**Problem statement:**
Starting at the line with "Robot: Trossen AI", retype every line through the end of the listing exactly as written, and nothing before it.

**Records shown:**
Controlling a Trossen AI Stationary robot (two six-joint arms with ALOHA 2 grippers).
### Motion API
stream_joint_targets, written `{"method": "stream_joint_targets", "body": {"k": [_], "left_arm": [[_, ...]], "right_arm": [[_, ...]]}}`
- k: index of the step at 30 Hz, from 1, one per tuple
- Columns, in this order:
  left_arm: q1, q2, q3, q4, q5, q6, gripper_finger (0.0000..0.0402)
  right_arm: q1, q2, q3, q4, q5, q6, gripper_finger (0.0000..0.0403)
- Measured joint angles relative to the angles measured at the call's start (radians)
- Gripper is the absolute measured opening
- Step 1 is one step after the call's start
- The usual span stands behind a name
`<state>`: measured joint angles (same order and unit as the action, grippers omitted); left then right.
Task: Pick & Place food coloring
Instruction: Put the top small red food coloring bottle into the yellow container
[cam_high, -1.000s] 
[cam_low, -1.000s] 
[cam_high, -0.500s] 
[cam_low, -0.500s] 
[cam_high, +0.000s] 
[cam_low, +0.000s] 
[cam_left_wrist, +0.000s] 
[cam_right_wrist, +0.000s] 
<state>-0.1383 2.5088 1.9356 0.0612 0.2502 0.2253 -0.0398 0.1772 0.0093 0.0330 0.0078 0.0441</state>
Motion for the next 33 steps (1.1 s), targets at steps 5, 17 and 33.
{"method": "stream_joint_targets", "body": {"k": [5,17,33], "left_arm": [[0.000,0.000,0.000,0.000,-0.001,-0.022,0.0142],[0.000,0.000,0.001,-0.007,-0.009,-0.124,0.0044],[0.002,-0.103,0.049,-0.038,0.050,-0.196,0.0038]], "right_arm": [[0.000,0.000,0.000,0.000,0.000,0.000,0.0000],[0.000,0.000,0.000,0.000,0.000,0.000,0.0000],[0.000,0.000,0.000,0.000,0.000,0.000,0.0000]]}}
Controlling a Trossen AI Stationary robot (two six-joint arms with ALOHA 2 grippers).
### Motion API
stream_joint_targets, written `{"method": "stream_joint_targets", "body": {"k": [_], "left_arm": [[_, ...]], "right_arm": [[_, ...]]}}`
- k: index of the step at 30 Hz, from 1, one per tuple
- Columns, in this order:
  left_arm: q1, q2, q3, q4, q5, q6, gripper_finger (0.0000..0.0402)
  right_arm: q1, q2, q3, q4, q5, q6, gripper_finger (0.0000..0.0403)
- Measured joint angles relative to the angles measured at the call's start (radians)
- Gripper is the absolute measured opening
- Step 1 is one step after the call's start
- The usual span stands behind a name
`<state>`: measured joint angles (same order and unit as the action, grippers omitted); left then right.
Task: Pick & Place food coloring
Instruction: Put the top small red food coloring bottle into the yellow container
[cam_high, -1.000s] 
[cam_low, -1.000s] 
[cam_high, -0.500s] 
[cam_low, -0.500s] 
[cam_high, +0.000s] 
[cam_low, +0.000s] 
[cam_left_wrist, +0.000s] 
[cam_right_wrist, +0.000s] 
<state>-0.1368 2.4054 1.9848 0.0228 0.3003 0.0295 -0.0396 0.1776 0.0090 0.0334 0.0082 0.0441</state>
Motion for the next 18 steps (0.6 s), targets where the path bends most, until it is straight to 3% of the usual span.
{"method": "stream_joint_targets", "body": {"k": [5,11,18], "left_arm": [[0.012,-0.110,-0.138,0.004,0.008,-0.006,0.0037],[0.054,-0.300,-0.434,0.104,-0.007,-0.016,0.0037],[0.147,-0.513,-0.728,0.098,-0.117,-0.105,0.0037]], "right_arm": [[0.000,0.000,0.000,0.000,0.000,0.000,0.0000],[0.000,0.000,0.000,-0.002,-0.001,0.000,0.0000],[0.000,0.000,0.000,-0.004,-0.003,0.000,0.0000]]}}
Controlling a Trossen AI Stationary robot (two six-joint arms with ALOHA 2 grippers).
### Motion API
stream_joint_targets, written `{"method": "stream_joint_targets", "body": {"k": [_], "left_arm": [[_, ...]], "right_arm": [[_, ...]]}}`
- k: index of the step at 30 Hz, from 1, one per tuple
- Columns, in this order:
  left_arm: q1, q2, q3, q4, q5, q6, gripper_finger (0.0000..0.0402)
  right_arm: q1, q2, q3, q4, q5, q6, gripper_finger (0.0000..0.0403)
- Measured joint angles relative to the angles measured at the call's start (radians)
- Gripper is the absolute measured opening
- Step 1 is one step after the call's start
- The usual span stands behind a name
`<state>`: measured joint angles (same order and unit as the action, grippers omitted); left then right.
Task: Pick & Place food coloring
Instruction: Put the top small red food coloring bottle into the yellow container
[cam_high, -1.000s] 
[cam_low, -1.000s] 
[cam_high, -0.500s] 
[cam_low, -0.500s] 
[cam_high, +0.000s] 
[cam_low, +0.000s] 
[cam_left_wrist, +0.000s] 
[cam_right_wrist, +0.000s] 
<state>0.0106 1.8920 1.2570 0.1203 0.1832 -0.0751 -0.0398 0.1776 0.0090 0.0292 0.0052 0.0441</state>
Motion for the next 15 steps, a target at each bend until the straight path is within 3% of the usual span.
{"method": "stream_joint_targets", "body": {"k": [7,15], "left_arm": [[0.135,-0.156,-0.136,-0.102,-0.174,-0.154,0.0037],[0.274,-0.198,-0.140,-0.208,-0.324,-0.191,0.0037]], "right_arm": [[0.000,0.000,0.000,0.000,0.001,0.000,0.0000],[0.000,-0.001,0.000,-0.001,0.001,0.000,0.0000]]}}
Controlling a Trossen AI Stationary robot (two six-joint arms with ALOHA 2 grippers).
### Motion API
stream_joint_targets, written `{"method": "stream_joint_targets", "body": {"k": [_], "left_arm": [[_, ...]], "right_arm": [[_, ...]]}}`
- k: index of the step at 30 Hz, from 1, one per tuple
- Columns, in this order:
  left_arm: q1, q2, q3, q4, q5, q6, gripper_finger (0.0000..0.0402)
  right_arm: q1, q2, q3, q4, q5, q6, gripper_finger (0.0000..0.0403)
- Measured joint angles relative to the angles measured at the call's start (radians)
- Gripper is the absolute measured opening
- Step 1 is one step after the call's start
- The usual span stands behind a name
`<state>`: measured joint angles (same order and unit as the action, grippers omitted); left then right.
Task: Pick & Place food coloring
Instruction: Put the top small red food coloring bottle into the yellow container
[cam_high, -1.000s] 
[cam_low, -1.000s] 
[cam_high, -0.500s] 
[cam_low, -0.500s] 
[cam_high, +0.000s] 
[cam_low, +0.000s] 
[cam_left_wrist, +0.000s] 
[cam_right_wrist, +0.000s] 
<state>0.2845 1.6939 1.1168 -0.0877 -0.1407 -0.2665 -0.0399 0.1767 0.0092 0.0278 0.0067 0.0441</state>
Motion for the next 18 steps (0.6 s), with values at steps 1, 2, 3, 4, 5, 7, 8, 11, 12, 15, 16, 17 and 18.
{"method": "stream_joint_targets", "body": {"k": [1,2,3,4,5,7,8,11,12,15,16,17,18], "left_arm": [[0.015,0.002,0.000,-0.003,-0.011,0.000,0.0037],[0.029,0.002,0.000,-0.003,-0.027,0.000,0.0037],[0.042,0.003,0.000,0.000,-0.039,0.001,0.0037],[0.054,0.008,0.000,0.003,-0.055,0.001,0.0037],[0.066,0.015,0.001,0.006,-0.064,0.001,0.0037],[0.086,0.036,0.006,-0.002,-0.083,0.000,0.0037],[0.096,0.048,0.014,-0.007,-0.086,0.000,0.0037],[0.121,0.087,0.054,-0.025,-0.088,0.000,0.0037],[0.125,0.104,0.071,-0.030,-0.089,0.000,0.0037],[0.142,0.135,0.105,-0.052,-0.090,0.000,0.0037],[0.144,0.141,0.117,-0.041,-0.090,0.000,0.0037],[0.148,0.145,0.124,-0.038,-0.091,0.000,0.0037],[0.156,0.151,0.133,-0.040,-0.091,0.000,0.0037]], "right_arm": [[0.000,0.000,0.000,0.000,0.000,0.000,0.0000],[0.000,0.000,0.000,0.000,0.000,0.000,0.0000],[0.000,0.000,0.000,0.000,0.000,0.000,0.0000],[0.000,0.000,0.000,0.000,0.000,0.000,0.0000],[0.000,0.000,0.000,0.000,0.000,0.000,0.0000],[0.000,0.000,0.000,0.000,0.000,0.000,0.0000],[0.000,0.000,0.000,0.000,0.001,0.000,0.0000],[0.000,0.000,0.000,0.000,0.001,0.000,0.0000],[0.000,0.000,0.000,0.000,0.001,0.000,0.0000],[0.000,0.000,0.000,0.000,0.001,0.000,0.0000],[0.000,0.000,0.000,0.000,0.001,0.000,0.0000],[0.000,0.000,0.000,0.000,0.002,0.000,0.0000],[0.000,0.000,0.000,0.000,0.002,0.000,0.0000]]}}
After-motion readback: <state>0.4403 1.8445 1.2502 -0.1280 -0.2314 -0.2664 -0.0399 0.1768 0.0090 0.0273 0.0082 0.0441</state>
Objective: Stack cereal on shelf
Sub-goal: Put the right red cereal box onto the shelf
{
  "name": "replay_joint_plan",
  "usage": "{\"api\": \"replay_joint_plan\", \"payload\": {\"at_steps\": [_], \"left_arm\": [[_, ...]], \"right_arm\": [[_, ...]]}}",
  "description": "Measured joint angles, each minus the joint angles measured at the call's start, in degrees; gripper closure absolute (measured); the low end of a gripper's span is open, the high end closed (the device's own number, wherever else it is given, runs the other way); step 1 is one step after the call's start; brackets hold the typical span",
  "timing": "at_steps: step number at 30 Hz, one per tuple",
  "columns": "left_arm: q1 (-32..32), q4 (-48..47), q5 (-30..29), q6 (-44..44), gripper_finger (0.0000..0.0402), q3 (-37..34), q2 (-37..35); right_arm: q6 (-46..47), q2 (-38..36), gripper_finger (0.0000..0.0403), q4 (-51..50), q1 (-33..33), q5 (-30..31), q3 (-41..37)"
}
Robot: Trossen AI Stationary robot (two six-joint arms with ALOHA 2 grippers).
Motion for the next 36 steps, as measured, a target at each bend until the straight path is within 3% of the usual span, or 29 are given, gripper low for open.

**Problem solution:**
Robot: Trossen AI Stationary robot (two six-joint arms with ALOHA 2 grippers).
Motion for the next 36 steps, as measured, a target at each bend until the straight path is within 3% of the usual span, or 29 are given, gripper low for open.

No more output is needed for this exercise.